◆ TASK GOAL ◆
State, as a single number, how many lines in the data below contain "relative".

◆ INFORMATION SUPPLIED ◆
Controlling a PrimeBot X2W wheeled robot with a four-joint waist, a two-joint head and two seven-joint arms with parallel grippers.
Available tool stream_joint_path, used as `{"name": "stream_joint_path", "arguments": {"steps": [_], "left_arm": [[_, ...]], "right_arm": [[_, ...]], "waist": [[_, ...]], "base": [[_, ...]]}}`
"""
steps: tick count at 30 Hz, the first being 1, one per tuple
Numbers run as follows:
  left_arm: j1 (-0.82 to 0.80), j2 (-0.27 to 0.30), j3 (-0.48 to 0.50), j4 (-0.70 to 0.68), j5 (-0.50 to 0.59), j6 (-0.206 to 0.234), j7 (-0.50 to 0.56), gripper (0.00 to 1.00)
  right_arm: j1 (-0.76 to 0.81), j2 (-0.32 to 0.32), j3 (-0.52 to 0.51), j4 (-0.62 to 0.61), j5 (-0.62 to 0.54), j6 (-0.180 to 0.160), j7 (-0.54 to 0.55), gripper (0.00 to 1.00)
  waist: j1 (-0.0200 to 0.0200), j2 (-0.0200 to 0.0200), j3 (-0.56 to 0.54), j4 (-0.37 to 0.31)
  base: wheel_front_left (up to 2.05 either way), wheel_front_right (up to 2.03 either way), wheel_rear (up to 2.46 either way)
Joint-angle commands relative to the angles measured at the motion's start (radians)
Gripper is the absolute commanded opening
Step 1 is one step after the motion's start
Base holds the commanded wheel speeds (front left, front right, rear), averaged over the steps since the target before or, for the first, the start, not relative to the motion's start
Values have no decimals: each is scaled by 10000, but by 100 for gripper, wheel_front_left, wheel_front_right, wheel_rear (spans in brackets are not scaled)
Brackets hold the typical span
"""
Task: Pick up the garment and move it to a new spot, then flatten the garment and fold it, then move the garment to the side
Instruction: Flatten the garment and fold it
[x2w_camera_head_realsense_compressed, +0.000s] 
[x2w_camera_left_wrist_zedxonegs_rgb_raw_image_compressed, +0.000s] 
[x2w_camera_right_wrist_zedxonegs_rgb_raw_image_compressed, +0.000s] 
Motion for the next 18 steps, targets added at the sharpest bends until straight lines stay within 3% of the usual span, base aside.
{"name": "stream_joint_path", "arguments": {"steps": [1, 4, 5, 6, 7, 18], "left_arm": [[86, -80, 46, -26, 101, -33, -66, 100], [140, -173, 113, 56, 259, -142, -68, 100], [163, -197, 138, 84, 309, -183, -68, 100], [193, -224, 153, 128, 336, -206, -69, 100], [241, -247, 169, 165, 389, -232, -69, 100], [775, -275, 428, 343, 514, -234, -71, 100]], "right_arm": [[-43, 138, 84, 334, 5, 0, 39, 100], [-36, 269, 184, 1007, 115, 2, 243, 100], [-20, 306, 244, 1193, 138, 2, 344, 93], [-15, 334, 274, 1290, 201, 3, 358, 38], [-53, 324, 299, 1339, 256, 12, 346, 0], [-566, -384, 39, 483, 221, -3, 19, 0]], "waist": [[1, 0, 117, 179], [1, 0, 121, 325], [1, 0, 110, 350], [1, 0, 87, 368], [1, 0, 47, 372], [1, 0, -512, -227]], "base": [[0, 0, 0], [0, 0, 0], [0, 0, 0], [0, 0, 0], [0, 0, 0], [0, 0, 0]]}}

◆ RESULT ◆
2